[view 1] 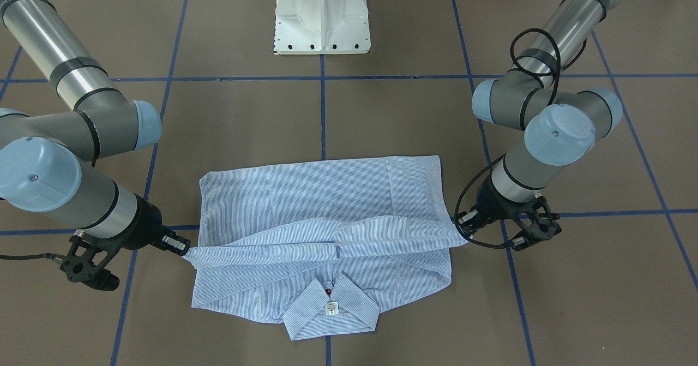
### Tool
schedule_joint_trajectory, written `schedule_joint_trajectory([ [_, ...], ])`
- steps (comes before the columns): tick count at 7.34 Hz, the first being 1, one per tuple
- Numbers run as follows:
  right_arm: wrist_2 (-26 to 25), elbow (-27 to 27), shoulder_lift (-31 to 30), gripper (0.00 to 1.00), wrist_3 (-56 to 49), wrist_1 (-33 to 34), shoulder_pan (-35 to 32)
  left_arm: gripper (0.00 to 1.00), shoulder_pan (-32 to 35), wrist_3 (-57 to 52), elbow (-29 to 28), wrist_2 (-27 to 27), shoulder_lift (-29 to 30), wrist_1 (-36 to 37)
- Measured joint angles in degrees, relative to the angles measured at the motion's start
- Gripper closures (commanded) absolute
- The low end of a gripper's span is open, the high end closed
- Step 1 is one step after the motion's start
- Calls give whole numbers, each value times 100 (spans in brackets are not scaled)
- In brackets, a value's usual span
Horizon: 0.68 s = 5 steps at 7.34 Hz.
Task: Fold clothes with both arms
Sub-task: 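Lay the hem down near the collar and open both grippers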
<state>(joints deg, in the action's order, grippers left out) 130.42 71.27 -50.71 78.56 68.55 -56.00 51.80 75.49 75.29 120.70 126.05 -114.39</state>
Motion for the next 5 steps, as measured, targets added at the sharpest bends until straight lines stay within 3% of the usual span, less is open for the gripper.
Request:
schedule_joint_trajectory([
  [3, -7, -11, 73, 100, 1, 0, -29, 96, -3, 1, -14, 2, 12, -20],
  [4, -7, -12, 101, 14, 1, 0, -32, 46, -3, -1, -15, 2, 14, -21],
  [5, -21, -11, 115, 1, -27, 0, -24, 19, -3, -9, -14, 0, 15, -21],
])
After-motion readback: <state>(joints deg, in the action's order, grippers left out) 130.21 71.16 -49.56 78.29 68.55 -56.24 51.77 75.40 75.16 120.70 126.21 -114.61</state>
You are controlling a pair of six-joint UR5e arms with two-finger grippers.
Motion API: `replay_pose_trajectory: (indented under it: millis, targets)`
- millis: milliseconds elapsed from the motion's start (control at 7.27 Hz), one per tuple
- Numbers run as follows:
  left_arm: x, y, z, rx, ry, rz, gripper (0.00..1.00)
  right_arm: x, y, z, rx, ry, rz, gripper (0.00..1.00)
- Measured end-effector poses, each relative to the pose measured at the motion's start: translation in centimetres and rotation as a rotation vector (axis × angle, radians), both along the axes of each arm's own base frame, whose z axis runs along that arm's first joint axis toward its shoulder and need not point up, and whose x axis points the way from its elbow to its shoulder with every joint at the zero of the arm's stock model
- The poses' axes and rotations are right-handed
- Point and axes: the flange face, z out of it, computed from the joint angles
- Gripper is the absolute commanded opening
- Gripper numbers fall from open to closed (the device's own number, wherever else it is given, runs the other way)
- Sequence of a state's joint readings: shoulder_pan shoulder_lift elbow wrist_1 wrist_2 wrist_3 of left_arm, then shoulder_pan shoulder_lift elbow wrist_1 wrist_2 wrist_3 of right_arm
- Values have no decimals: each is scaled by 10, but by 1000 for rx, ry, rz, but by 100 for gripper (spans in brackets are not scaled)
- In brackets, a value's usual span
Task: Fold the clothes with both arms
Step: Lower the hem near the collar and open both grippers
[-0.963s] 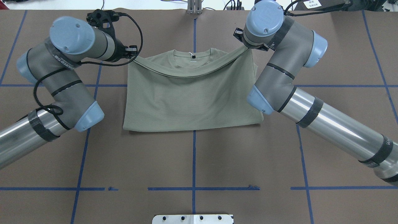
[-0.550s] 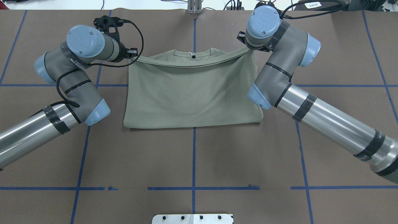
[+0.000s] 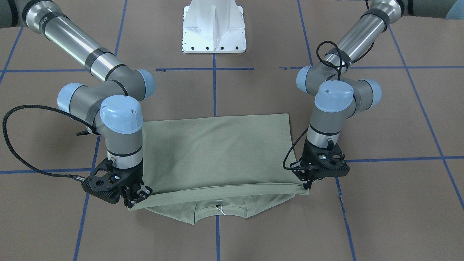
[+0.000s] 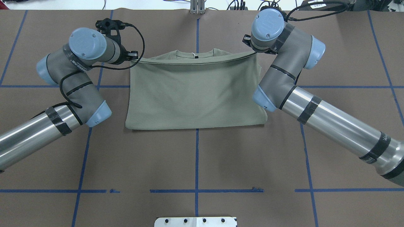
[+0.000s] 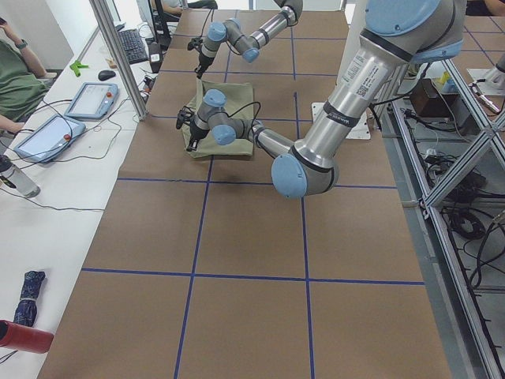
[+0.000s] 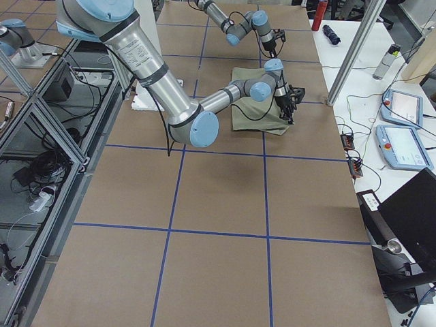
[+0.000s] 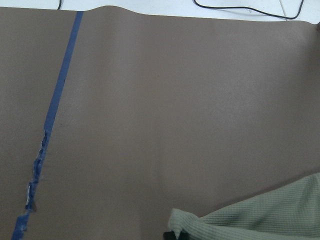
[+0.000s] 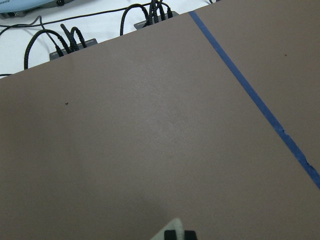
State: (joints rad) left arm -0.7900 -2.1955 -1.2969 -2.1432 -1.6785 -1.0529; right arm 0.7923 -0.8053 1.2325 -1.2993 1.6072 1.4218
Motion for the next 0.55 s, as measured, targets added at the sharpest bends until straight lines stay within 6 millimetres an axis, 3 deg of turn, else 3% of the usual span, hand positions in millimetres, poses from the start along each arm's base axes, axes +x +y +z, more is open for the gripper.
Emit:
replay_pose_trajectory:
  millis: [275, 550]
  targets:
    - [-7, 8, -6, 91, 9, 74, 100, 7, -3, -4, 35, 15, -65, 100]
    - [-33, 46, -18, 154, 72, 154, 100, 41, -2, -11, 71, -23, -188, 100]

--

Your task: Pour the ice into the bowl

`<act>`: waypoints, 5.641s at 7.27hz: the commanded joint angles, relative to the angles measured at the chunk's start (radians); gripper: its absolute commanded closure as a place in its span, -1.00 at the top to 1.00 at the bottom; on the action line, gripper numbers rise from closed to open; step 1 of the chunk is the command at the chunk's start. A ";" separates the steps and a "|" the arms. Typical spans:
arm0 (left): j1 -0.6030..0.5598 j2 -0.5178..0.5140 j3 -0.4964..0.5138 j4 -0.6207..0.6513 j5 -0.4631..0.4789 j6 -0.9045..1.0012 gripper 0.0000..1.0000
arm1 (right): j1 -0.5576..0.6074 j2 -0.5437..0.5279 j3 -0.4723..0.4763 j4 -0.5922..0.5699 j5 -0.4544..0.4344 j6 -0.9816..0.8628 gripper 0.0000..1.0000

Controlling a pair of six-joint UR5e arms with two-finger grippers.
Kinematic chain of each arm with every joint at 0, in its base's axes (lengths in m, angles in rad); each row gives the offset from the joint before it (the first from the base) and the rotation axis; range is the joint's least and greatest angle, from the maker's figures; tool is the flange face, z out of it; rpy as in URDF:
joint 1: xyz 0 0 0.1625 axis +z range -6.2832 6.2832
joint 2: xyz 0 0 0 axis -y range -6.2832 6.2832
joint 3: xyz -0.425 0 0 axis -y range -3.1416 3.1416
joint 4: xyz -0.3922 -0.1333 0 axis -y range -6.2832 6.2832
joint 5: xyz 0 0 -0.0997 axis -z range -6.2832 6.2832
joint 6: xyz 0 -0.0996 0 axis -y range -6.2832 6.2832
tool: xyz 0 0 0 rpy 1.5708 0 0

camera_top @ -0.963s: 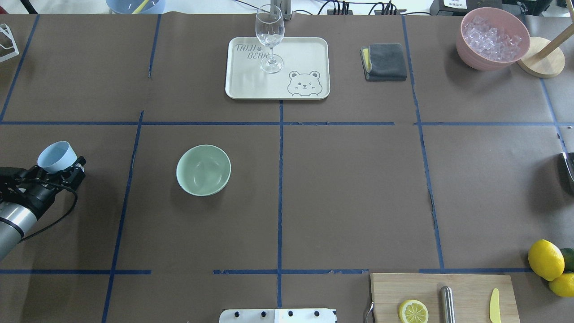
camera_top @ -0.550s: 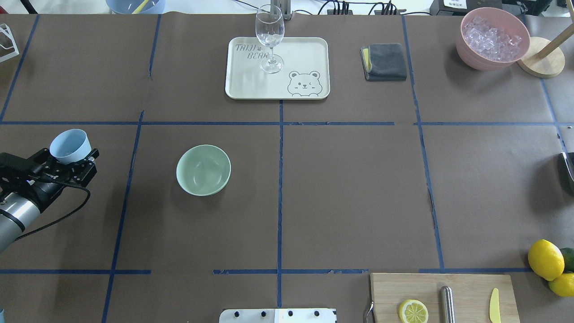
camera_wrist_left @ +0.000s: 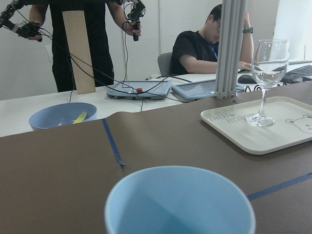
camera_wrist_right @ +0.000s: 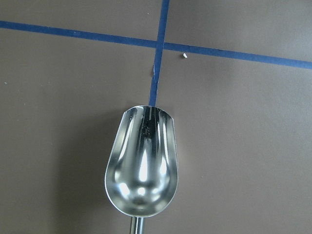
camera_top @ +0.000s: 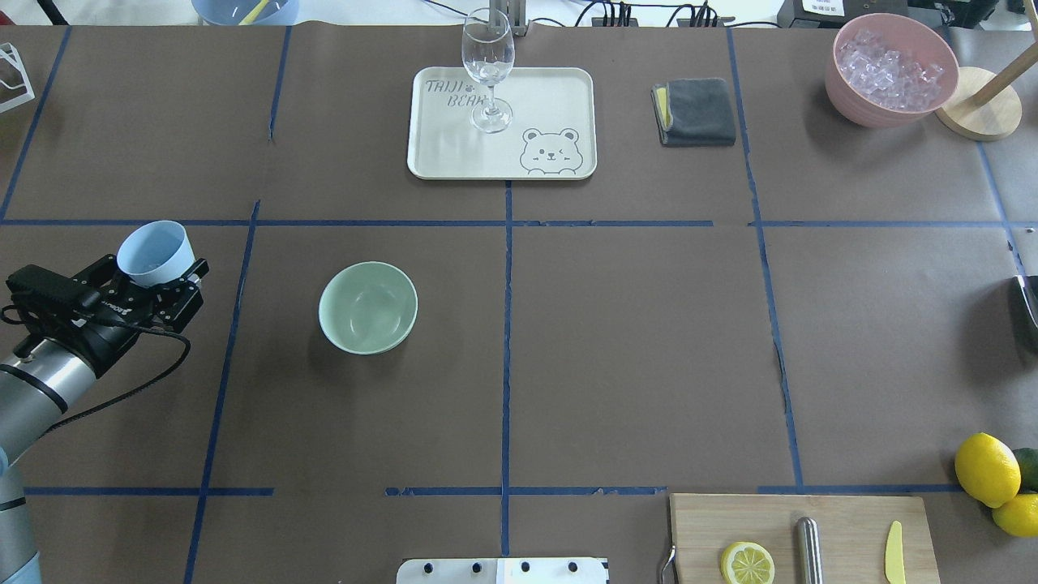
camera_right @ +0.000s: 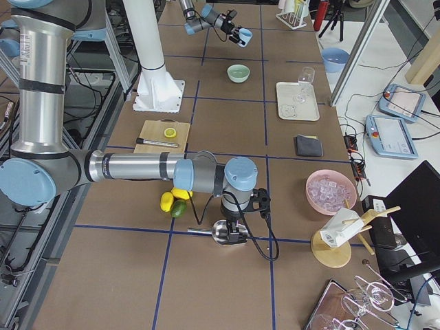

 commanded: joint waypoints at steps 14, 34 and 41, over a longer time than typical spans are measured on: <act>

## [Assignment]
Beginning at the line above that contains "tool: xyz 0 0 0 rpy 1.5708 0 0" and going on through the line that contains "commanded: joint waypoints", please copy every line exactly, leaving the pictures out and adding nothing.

## [Output]
tool: xyz 0 0 0 rpy 1.5708 0 0

camera_top @ -0.963s: 
camera_top @ -0.550s: 
camera_wrist_left @ +0.000s: 
camera_wrist_right @ +0.000s: 
camera_top @ +0.000s: 
camera_right @ +0.000s: 

 commanded: joint waypoints at steps 14, 34 and 41, over a longer time than typical spans are measured on: <act>

The exercise is now finished.